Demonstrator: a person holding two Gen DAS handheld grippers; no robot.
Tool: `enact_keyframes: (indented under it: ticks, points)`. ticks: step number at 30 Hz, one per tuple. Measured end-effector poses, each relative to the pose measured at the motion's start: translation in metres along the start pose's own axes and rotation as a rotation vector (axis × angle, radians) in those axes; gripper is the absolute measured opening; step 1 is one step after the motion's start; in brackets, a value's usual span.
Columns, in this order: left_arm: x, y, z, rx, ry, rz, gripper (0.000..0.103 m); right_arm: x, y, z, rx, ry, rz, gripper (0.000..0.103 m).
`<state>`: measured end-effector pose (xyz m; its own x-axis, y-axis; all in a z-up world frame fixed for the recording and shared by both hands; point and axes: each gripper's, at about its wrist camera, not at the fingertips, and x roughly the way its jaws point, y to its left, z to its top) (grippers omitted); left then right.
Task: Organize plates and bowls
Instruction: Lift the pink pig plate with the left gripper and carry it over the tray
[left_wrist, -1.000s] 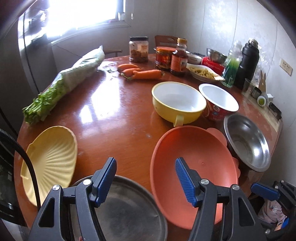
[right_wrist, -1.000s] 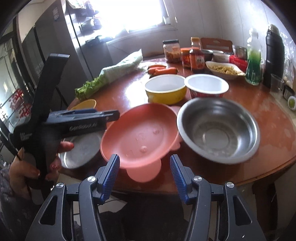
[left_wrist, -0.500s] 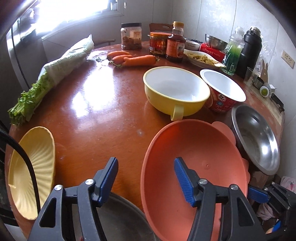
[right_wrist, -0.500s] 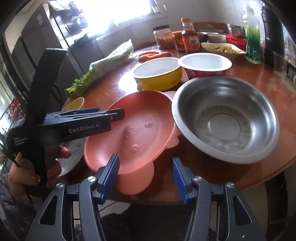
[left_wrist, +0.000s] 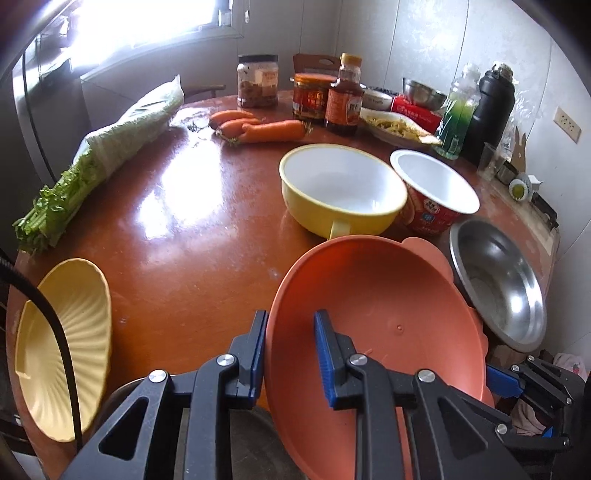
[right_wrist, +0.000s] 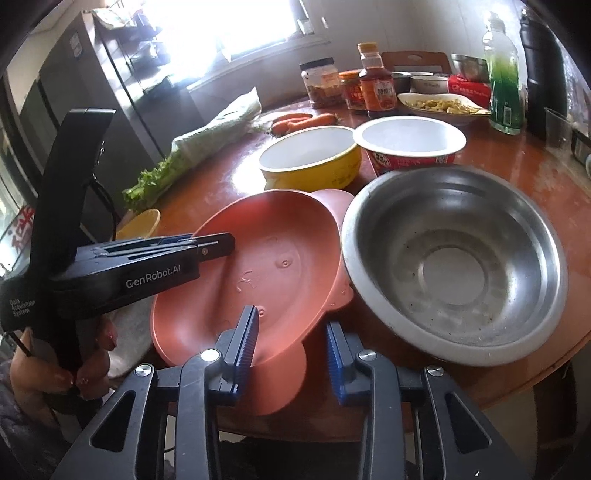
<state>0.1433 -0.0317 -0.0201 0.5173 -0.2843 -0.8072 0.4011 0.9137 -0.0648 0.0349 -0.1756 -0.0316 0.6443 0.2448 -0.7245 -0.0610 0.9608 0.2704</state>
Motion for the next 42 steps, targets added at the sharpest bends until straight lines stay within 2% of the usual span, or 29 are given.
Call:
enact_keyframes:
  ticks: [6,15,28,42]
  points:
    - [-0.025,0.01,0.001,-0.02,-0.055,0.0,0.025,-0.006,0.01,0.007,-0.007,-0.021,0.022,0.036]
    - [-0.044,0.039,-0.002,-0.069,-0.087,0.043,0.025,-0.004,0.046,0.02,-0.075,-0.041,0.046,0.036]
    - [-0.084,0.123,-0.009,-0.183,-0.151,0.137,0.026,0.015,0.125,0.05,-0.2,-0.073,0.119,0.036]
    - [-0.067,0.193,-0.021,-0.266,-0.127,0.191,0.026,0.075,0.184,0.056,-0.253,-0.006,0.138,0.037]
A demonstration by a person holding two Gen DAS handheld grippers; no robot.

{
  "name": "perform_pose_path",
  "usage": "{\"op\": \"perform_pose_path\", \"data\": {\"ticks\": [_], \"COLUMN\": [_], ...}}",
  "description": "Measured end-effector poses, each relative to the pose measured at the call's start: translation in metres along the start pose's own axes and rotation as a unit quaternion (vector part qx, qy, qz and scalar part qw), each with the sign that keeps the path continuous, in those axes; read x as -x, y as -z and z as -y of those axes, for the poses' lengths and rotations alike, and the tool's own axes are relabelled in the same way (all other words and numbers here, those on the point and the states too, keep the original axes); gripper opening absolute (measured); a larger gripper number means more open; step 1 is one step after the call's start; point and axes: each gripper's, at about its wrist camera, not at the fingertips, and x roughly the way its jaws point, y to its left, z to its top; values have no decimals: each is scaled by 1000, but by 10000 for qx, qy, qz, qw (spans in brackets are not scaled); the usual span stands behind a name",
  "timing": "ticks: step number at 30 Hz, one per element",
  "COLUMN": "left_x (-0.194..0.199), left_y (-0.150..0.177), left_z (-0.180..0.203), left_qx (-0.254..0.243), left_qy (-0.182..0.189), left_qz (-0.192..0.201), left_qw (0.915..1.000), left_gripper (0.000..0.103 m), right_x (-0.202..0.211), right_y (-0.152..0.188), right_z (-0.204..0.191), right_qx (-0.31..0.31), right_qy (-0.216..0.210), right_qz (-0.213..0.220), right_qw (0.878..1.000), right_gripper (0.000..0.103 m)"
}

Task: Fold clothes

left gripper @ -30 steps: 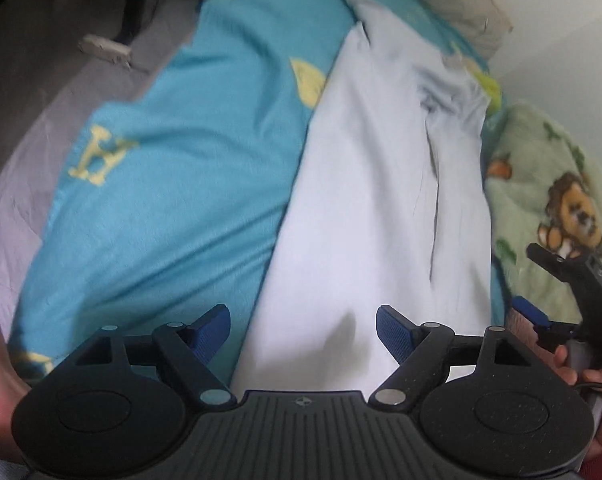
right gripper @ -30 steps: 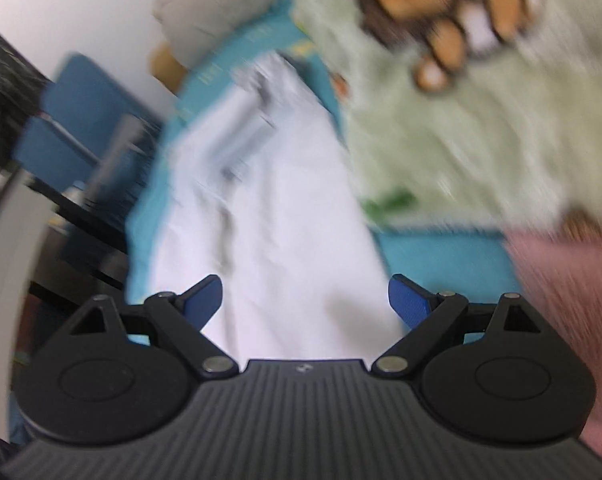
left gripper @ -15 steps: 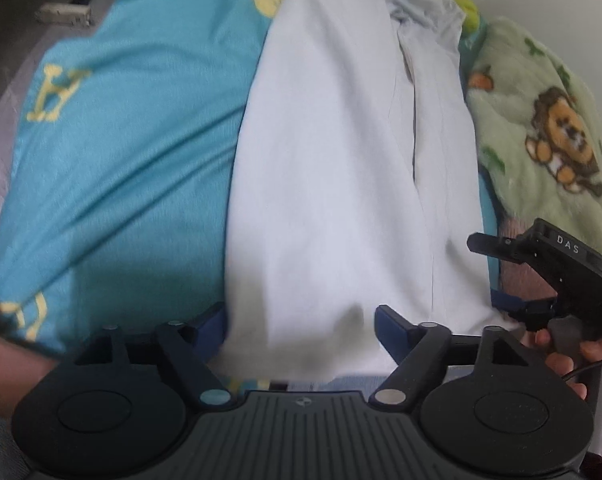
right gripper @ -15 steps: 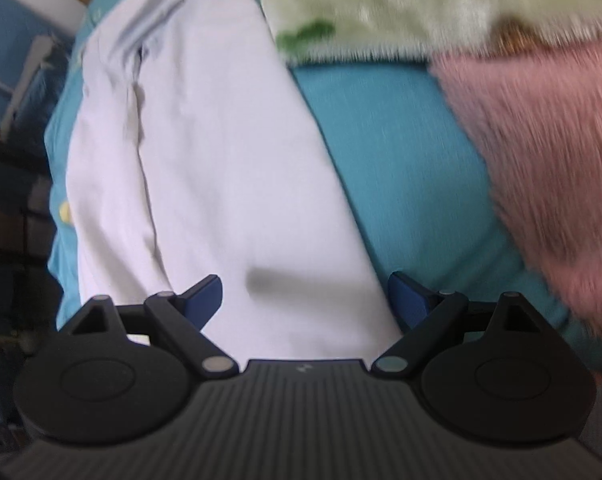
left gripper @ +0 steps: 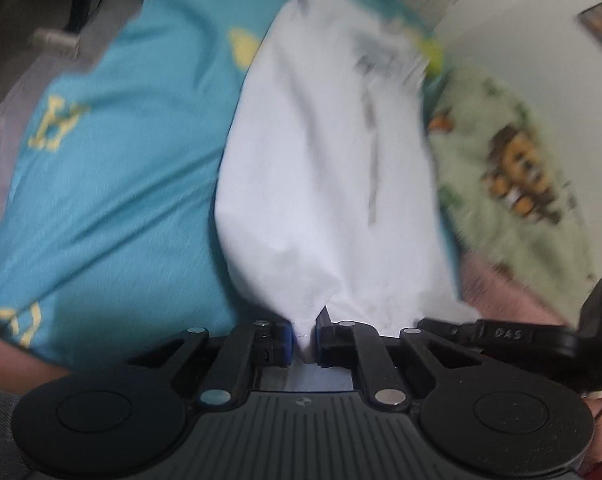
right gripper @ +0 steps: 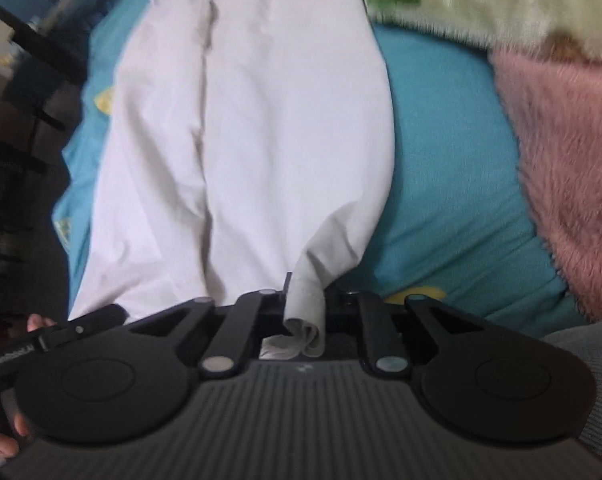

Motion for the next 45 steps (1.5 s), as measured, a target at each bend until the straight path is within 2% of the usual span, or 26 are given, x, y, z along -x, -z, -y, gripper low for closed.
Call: {"op": "perform_pose_path", "data": {"ticks": [2,5,9,14,19,26,29,33,37,45], "left_x": [19,35,77,137,188,230,227,209,171,78], "left_y": [1,-1,-9,-23,-17,41,51,44,11,-68], "left_z": [-5,5,28,75,111,137,143,144,139,133], "left_qx": [242,470,424,126,-148,-587,-716,-756,-678,-1058], "left_qy": [277,599,769,979,1225,1095,940,724,432,-384], "left_qz": [472,957,1515,2118,2454,2625,2635,2605,2508,2430], "left_qw": [9982,9925,9845,9723,9615,9569,9574,9598,9647,9635], "left_gripper": [8,6,5,4,4,5,5,5,5,5], "right_x": [18,47,91,138,185,225,224,201,170,89], "right_y": [1,-5,-9,-21,-9,40,49,32,3,-72], "right_z": [8,14,7,-6,-10,3,13,19,18,11], "right_qx": [-192,-426,-362,-281,-128,84,19,-202,-319,-490], "right_qy": [-361,-793,-1218,-1610,-1948,-2169,-2254,-2188,-2088,-1816], "right_qz": [419,912,1402,1964,2351,2663,2692,2542,2434,2143], "right_qw": [9983,9918,9819,9668,9522,9391,9363,9419,9467,9585], "right_gripper": [12,12,11,11,11,11,11,11,11,11]}}
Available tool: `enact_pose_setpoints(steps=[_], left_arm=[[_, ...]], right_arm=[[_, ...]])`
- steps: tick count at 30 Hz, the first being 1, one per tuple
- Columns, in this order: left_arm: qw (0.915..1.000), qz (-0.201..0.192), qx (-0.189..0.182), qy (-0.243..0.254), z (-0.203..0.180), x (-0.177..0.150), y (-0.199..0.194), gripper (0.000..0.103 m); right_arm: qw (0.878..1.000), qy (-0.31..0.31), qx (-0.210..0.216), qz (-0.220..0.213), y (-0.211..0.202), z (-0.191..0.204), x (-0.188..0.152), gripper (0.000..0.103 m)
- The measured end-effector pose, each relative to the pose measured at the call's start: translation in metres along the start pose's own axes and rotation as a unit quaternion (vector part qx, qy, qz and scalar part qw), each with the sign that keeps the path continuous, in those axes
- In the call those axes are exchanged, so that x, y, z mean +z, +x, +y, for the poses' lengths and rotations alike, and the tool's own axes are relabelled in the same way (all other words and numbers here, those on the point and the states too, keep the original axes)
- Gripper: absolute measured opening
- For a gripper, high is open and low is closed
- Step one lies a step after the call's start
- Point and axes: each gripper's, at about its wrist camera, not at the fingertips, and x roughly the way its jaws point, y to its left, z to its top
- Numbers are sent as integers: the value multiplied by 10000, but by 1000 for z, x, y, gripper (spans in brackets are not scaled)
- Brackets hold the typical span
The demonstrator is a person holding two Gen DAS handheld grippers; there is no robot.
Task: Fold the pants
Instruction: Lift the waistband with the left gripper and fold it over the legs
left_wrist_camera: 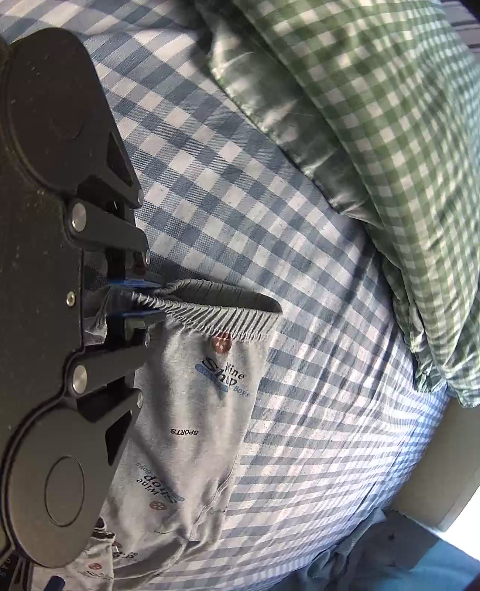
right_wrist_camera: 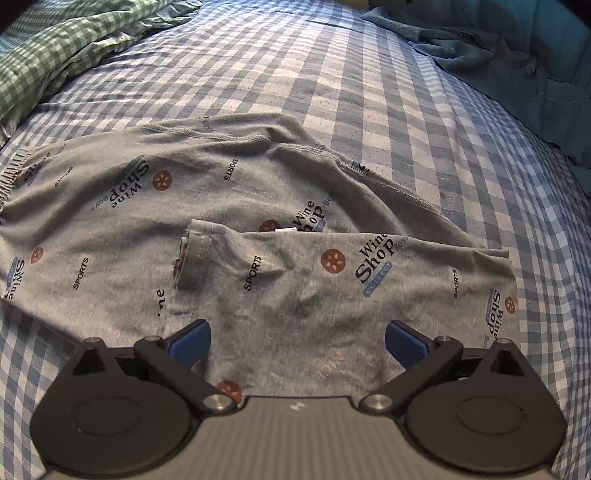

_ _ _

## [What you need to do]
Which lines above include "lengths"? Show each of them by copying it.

## [Response box]
  "description": "Measured end-effector poses, each relative to the pose measured at the call's start: translation in metres along the start pose's own axes and rotation as a unit quaternion (vector part qx, qy, qz and scalar part qw), each with the sign that keeps the path continuous, in those axes; read x as -x, y as -z and z as -y of those axes, for the poses' lengths and rotations alike, and the tool's own axes are relabelled in the same way (all other words and numbers here, those on the point and the states too, keep the original axes); gripper opening absolute (measured); a larger gripper number means more open; step 1 is one step after the call's start; point and axes: each gripper's, at about its wrist camera, not at the fingertips, and x roughly the way its jaws point, y to its left, z to its top; values have no decimals: each is scaled by 1000, but by 10000 for qx, qy, qz, qw (spans in brackets are not scaled); the usual span stands behind a name",
- In the call those axes are exchanged, so that x, y, z mean +z, +x, +y, for the poses' lengths and rotations alike, and the tool's own axes are relabelled in the same way (all other words and numbers here, those on the point and the states too, keep the original axes)

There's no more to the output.